Или где-нибудь у 105-го километра я задремлю от вина, и меня,
сонного, удавят, как мальчика? Или зарежут, как девочку? Почему
же ангелы смущаются и молчат? Мое завтра светло. Да. Наше
завтра светлее, чем наше вчера и наше сегодня. Но кто
поручится, что наше послезавтра не будет хуже нашего позавчера?
"Вот-вот! Ты хорошо это, Веничка, сказал. Наше завтра и
так далее. Очень складно и умно ты это сказал, ты редко
говоришь так складно и умно."
"И вообще, мозгов в тебе не очень много. Тебе ли, опять
же, этого не знать? Смирись, Веничка, хотя бы на том, что твоя
душа вместительнее ума твоего. Да и зачем тебе ум, если у тебя
есть совесть и сверх того еще и вкус? Совесть и вкус - это уж
так много, что мозги становятся прямо излишними."

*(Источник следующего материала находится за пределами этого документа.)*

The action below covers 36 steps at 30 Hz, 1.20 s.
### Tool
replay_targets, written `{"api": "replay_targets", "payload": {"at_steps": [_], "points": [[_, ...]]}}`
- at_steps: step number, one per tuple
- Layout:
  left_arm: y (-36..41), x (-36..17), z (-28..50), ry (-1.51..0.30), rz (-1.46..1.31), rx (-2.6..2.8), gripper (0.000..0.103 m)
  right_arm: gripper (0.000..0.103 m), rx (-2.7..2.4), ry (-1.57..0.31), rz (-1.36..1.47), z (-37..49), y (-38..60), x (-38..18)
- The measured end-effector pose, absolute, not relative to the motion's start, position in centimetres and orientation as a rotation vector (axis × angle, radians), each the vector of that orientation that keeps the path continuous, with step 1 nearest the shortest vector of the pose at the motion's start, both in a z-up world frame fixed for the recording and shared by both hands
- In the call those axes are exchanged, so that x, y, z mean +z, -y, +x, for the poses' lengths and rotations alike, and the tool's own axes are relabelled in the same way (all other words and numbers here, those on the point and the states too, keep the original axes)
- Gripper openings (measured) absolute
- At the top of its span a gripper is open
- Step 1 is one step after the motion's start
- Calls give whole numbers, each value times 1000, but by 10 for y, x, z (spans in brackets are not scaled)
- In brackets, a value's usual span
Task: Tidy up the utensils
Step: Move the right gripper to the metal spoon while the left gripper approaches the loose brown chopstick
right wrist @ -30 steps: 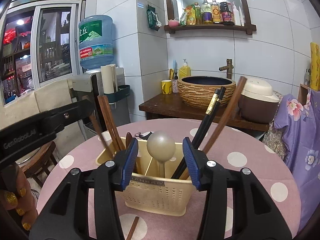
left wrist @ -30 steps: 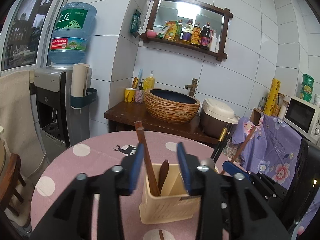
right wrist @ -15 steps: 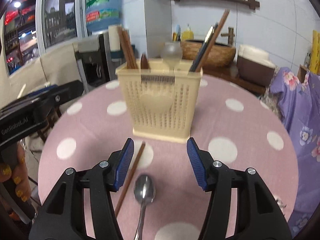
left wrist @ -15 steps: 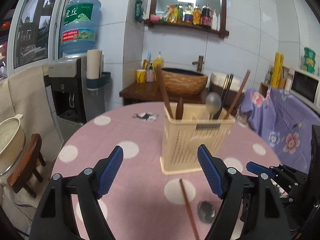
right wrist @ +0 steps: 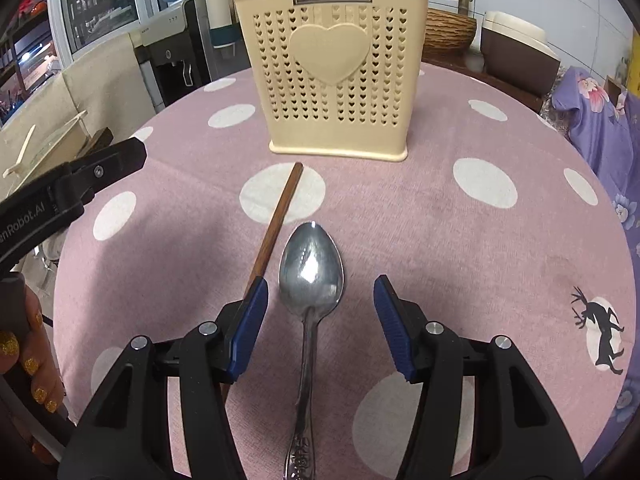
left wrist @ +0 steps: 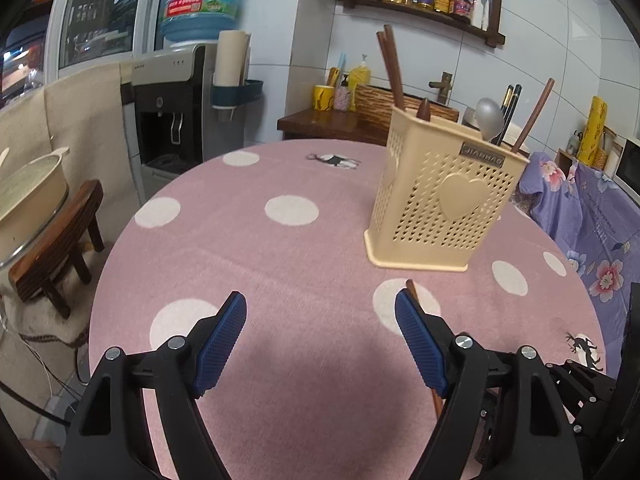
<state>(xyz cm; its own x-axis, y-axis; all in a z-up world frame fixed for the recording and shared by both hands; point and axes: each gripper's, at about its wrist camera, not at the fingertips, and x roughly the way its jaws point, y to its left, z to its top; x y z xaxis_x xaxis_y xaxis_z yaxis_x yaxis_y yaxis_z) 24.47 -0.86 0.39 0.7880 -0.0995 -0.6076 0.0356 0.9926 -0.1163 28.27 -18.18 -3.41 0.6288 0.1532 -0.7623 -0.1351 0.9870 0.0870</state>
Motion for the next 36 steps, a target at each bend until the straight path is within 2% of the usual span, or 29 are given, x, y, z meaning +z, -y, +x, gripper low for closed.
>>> {"api": "replay_targets", "payload": {"at_steps": [17, 19, 21, 22, 30, 36], "points": [[-2, 1, 238, -661, -130, -58, 76, 55, 141, -905, -47, 304, 164, -44], [-3, 1, 238, -665, -135, -57, 76, 51, 139, -907, -47, 308, 163, -44], [-3, 0, 239, -668, -130, -58, 76, 40, 142, -907, -46, 311, 163, -43], [-2, -1, 239, -670, -129, -59, 76, 38, 143, -907, -44, 312, 164, -43], [13, -5, 242, -692, -111, -109, 76, 38, 154, -898, 16, 312, 177, -39], [30, -5, 248, -717, -95, -175, 75, 38, 148, -820, 99, 300, 205, -13]]}}
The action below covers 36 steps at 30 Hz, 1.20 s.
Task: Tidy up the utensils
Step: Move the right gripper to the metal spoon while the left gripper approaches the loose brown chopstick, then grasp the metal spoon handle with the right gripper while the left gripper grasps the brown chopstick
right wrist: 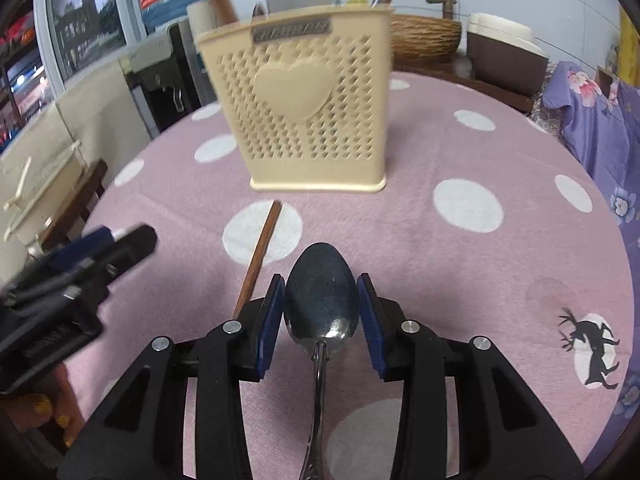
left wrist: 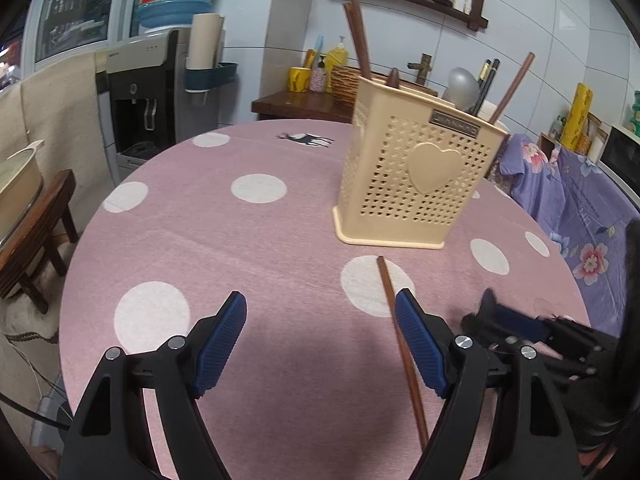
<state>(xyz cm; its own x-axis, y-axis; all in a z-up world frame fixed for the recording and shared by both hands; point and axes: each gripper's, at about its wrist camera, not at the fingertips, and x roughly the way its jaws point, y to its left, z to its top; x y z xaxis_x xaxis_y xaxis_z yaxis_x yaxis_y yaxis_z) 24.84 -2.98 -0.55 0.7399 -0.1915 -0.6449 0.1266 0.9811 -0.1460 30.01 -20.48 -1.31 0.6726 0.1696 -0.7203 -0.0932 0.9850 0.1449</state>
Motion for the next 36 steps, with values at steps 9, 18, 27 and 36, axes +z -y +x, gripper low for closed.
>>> {"api": "replay_targets", "payload": {"at_steps": [9, 18, 27, 36], "points": [[64, -11, 265, -783, -29, -282, 67, 38, 153, -671, 150, 274, 235, 43], [91, -27, 289, -881, 0, -331, 49, 38, 137, -629, 169, 261, 248, 58], [108, -38, 307, -916, 48, -276, 24, 38, 135, -628, 180, 258, 249, 56], [110, -44, 316, -926, 76, -243, 15, 38, 135, -630, 183, 259, 249, 54]]}}
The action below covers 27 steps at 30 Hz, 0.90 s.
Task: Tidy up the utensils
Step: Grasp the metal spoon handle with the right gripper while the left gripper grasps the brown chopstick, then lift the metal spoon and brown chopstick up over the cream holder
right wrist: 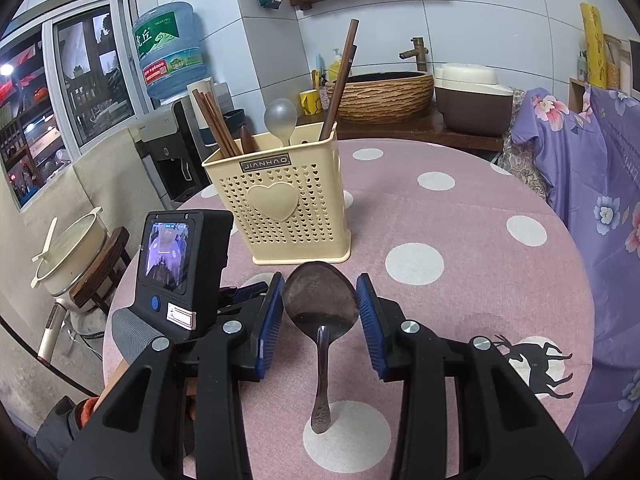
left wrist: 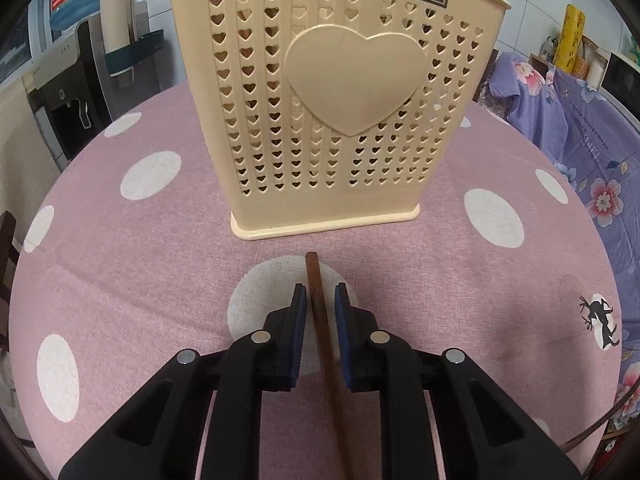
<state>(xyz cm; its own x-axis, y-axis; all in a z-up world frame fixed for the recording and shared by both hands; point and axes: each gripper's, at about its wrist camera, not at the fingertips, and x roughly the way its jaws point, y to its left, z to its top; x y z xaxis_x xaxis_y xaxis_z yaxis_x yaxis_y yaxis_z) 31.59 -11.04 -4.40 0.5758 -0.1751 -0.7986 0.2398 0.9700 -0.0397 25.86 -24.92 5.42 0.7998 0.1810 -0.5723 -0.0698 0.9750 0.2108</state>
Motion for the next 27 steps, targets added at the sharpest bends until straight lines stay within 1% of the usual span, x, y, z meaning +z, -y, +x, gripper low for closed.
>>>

"А когда ты в первый раз заметил, Веничка, что ты дурак?"
"А вот когда. Когда я услышал, одновременно, сразу два
полярных упрека: и в скучности, и в легкомыслии. Потому что
если человек умен и скучен, он не опустится до легкомыслия. А
если он легкомыслен да умен - он скучным быть себе не позволит.
А вот я, рохля, как-то сумел сочетать."
"И сказать, почему? Потому что я болен душой, но не подаю
и вида. Потому что, с тех пор, как помню себя, я только и
делаю, что симулирую душевное здоровье, каждый миг, и на это
рас ходую все (все без остатка) и умственные, и физические, и
какие угодно силы. Вот оттого и скушен. Все, о чем вы говорите,
все, что повседневно вас занимает, - мне бесконечно посторонне.
Да. А о том, что меня занимает, - об этом никогда и никому не
скажу ни слова. Может, из боязни прослыть стебанутым, может,
еще отчего, но все-таки - ни слова."
"Помню, еще очень давно, когда при мне заводили речь или
спор о каком-нибудь вздоре, я говорил: "э! И хочется это вам
толковать об этом вздоре!" а мне удивлялись и говорили: "какой
же это вздор? Если и это вздор, то что же тогда не вздор?" а я
говорил: "О, не знаю, не знаю! Но есть".